Even if you can’t cook to save your life, the large grocery stores have bakeries and ready-to-eat items. Some of the best are pizza bread (around USD $1.50) and kanilsnúðar cinnamon buns (around USD $3). For a proper meal, ‘Nice n’ Easy’ frozen dishes (USD $2) are affordable quick fixes. They are not the fanciest meals in Iceland, but they do the trick when you’re on the move and a budget. The stores also offer lots of housemade takeaway meals like wraps, pizzas, plates of chicken, and vegetables.
Bonus supermarkets are one of the best franchises in Iceland. They are located near Reykjavik and its surrounding area, with a few outlets in West Iceland. They are popular because of their affordability.
Grocery Stores in Remote Regions
Another important point to note is that not all grocery stores are equal. Try to finish the majority of your shopping in Reykjavik and pick only small snacks from the smaller grocery stores across the country. Smaller towns’ grocery stores are no bigger than a typical gas station convenience store. They don’t offer much variety.
However, even though smaller grocery stores won’t have a lot of brands and variety, most of them offer fresh produce, frozen goods, and dry foods. Iceland has a lot of remote areas, so you can just follow what the locals eat.
Here comes the best part. Iceland has free car wash facilities at many gas stations. This is unheard of in most places in the world!
This is a nice opportunity to clean up your muddy car because it will get pretty dirty throughout your road trip through the rural countryside. During rainy and snowy seasons in Iceland, sometimes cars can get so muddy that it gets tough to see through the windows.
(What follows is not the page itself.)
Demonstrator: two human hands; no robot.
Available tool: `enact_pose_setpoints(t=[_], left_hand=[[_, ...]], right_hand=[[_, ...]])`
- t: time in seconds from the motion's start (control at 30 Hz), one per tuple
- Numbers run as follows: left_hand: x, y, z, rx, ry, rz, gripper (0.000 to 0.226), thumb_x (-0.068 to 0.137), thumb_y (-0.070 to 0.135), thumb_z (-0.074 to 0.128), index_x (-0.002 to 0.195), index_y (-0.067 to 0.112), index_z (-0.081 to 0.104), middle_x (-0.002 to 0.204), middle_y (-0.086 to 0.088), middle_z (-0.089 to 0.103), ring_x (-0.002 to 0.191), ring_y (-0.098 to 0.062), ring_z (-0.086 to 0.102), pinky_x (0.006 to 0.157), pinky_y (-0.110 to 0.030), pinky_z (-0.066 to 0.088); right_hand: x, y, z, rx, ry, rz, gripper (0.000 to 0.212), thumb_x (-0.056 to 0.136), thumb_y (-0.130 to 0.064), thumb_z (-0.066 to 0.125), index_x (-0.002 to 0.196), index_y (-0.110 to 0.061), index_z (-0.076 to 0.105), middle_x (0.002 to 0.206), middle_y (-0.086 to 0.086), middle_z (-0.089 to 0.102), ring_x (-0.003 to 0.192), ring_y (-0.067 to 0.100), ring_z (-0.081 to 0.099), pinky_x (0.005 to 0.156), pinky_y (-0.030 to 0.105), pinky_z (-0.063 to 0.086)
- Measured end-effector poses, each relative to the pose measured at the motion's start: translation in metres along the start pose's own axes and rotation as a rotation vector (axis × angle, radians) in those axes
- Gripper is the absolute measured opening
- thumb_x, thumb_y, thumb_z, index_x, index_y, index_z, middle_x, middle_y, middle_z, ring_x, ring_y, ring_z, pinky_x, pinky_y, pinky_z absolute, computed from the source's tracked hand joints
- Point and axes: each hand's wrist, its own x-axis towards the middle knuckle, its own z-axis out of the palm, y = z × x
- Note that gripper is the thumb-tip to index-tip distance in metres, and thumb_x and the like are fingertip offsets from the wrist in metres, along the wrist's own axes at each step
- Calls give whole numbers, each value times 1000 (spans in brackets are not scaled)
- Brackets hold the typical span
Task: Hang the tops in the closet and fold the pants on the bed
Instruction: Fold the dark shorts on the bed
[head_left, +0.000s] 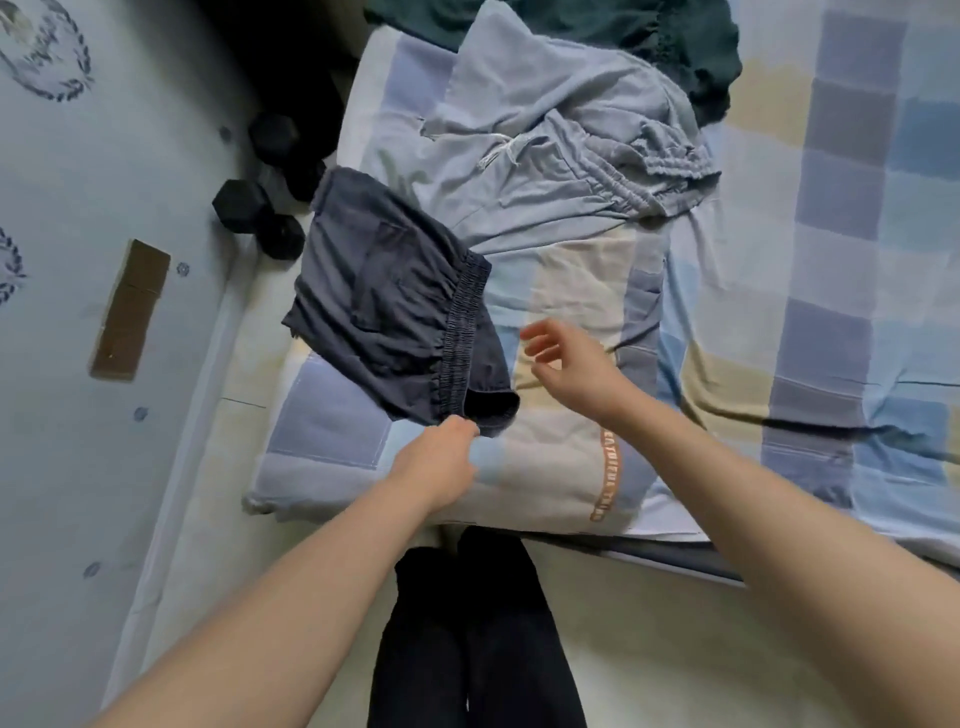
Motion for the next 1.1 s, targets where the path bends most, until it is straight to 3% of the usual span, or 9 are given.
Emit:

Not all gas stations will offer this service, so when you see one you should take advantage of it.
These car wash bays work with one car at a time, so you may have to wait a while until it’s your turn. Just don’t try to squeeze two cars in at once, the other driver will end up getting wet and they will not be very happy about it.
Gas Station Iceland Map
This gas station Iceland map will help you to find gas stations in the country easily. As you can see, the fuel stations in Iceland are few and far in between. So, whenever you see gas stations in Iceland make sure to fill up your tank every time. A nice rule of thumb is I always try to keep 3/4ths to 1/2 tank full at all times. You never know when that Icelandic snowstorm could hit ;).